A five-minute ferry ride and a world away is Jura, where George Orwell wrote 1984 in a lonely croft house. He originally called it The Last Man in Europe, and you can see where the title came from – Jura is a land apart, among the wildest and most rugged fragments of coastal Britain. There are stags on the hills, otters by the shore and golden eagles among the crags – and barely 200 people living by its only single-track road. It is a place to stand and wonder at the majesty of nature, and the warming glow of a spicy malt from the island distillery.
Little Colonsay does its best to keep up with its big neighbours, as the world’s smallest island with its own brewery producing craft ales. Around 120 islanders share their home with colonies of seals, seabirds and otters, and wild goats said to be descended from goats that came ashore from a wrecked Spanish Armada ship.
18 amazing places you won't believe are in Scotland Scotland in miniature
Arran, Kintyre and Islay – Hopscotch route 17
Another route to Islay passes through Arran on the Firth of Clyde. On a clear, sunny day, beneath blue skies and a long white cloud, the Isle of Arran has an almost mystical allure. With its long, jumbled profile dominated by craggy mountains, it rises from the sea like a make-believe land from a children’s picture book. This is not entirely fanciful. Its attractions include woodland walks to a fairy glen and a fairy dell, burial cairns of Neolithic giants, and a Scottish baronial castle built for the wedding of a Bavarian princess.
The island has a split personality, with the Highland fault line running through the middle of it and dividing a wild Highland north from a pastoral south.

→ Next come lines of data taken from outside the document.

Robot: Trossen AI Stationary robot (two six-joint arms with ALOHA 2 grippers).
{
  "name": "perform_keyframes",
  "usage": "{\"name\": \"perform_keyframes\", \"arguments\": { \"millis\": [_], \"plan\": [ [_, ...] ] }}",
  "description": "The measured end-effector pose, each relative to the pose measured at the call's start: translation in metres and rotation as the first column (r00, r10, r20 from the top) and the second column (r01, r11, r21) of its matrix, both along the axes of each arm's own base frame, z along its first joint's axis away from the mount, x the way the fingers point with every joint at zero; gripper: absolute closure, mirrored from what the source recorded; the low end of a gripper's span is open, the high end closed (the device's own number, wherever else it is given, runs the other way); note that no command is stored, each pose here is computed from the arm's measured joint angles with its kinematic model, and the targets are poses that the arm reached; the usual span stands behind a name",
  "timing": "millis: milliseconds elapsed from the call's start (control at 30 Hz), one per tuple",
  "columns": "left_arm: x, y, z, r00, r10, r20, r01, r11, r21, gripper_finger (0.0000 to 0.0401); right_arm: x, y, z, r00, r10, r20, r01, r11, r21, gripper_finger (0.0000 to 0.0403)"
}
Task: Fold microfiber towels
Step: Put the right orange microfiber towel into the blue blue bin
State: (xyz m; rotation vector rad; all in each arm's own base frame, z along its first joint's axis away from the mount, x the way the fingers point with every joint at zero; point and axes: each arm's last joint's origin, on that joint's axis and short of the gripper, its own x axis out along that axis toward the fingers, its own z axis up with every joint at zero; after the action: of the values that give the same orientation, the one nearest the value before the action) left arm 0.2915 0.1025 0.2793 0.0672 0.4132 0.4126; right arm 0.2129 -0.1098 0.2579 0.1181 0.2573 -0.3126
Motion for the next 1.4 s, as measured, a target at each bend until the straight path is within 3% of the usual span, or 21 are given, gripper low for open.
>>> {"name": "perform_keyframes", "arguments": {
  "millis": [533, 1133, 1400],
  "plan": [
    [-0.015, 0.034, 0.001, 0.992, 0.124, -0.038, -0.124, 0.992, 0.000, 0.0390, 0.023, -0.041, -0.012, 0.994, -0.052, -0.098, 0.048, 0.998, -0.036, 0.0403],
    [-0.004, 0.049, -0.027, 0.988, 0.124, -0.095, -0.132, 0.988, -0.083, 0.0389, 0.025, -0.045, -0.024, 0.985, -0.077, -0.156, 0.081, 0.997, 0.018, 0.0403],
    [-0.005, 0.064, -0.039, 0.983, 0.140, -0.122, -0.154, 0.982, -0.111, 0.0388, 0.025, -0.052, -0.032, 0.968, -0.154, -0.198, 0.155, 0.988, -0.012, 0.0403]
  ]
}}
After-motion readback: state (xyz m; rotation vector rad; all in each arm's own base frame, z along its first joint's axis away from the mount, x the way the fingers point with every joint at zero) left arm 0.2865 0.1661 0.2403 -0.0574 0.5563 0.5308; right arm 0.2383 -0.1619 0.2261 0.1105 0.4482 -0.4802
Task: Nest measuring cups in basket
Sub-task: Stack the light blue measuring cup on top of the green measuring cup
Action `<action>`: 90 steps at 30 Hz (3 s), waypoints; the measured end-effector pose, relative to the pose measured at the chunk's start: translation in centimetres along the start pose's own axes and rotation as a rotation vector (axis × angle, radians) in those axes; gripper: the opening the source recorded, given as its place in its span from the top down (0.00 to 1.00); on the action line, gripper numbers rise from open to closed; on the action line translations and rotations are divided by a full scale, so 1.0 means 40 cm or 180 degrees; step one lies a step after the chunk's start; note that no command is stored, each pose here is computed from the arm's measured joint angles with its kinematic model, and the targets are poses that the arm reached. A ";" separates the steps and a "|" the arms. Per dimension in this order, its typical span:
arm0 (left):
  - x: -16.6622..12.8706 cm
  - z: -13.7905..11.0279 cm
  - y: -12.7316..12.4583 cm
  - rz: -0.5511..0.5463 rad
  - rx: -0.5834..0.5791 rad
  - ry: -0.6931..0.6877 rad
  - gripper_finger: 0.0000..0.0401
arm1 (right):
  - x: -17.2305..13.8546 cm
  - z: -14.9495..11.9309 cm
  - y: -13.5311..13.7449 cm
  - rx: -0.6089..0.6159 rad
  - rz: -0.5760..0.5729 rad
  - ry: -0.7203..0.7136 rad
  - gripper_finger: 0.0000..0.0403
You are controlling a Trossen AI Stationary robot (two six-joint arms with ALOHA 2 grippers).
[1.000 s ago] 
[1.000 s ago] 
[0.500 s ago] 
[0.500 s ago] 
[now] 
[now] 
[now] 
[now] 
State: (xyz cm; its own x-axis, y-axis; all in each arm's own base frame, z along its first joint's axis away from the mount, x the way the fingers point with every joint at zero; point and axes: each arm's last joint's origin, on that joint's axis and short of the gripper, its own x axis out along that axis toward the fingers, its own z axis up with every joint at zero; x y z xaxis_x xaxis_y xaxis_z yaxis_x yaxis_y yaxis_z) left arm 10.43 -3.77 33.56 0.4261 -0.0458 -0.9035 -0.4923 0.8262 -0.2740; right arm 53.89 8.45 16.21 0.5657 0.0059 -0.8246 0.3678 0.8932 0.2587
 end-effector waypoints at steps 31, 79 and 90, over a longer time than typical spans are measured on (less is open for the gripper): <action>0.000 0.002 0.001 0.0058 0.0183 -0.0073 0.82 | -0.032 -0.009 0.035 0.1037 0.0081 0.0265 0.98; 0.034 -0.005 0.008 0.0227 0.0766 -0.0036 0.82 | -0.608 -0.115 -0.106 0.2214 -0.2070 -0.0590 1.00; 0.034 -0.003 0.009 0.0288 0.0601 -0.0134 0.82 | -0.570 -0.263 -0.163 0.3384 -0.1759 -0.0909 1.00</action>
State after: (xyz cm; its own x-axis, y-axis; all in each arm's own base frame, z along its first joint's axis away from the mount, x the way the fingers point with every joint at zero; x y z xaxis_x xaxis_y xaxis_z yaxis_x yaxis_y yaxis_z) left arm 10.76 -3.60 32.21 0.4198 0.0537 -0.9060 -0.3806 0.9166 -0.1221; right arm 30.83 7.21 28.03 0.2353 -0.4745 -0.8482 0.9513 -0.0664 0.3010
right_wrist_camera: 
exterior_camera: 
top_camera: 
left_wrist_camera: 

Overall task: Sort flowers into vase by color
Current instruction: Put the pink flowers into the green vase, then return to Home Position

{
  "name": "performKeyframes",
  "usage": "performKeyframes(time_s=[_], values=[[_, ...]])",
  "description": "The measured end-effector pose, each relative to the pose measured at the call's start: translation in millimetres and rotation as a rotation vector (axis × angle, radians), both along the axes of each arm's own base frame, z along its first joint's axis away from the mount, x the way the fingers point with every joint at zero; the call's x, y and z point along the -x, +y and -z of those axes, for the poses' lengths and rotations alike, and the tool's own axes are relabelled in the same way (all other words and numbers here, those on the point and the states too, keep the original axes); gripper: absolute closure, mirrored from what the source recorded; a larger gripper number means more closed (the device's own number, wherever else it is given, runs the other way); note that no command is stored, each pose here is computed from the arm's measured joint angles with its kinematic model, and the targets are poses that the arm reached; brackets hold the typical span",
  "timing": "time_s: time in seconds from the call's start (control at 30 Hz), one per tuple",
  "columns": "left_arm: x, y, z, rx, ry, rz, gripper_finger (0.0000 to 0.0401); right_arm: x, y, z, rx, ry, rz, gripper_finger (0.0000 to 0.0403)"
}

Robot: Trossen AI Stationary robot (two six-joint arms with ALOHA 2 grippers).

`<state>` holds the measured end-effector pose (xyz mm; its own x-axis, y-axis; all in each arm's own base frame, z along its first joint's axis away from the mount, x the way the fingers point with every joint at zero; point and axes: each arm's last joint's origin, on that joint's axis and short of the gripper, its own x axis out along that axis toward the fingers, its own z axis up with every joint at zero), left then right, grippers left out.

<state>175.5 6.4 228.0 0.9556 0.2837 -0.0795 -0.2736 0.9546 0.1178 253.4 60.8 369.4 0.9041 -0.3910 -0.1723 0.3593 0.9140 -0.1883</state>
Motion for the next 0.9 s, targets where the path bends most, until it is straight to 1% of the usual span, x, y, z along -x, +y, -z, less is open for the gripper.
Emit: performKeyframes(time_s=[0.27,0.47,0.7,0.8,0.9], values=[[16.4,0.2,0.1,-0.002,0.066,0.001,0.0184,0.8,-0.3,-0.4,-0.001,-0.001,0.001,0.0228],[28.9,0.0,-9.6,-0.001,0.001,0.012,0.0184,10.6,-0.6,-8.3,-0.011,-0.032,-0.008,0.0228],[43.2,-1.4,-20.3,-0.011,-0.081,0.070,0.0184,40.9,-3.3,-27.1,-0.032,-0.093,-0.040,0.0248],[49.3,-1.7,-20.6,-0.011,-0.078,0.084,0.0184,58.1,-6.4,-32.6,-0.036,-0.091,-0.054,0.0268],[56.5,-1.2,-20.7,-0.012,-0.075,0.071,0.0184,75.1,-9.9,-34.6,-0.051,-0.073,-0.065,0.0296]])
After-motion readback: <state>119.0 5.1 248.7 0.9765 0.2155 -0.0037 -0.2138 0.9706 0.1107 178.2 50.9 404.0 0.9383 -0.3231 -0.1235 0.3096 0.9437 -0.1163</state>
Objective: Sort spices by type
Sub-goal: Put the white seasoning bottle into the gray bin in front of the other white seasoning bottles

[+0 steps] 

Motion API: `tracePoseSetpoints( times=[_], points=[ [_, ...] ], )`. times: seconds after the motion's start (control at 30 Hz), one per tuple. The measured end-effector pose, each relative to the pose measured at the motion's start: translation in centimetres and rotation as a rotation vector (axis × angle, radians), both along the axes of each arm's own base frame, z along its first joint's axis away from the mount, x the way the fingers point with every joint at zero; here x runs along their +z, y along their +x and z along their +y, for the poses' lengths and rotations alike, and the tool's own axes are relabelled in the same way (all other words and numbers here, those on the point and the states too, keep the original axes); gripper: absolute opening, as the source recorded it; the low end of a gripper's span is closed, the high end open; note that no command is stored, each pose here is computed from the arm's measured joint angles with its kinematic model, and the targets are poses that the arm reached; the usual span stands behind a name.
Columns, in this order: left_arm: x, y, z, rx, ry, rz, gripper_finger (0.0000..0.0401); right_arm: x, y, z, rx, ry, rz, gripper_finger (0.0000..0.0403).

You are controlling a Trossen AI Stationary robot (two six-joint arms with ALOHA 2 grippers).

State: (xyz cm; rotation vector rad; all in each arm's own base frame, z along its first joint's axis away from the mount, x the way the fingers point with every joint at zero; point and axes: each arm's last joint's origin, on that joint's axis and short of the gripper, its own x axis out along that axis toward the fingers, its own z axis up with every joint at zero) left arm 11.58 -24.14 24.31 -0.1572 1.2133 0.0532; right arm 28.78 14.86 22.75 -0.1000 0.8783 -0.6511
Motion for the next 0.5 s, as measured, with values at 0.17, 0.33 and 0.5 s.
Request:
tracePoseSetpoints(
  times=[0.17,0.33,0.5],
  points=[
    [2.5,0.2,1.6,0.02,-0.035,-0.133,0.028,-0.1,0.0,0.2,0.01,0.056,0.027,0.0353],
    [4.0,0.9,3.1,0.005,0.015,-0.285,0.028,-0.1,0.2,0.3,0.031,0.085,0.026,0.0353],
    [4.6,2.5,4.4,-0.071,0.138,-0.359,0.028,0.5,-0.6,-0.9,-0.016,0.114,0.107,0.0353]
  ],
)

With some of the best of both worlds, it claims to be Scotland in miniature. An easy ramble from the gardens of Brodick Castle rises to the summit of heather-clad Goatfell, the highest peak, from where panoramic views on a clear day include the coast of Ireland.
Despite its proximity to the mainland, Arran is a relaxed, whimsical place with a slow heartbeat. A notable spiritual attraction is a distillery in the north producing malts from what it claims is the purest water in Scotland. Ferries leave from near the distillery for Kintyre, where a short drive leads to Kennacraig and ferries onwards to Islay. This Hopscotch ticket ends in Oban, the starting point for….
The sunniest place in Britain
Coll and Tiree – Hopscotch route 19
Sunshine and surf are the big attractions of Tiree, regularly the sunniest place in Britain, renowned for balmy summer evenings. Crofters and fishermen who live on the low-lying, fertile island enjoy big skies and sea breezes that keep away the dreaded midges. Later in the year winds attract the UK’s top windsurfers for the Tiree Wave Classic, and the isle hosts a popular 10k road race that begins on a beach, preceded by a pipe band in full kilted regalia, and ends with a ceilidh in the village hall.
People on neighbouring Coll claim their weather is even better, and Tiree gets sunshine records only because it has an official weather station. Walking, sailing, and winter stargazing are its main attractions. With no streetlights, the island has official “dark sky” status and hosts astronomical courses to marvel at night skies ablaze with stars.
Hopscotch tickets are valid for 31 days and are available from Caledonian MacBrayne (0800 066 5000; calmac.co.uk/island-hopping ).
Journeys may be taken in either direction. Advance booking on some routes is strongly recommended, particularly in summer. Price for a car and two adults from £50.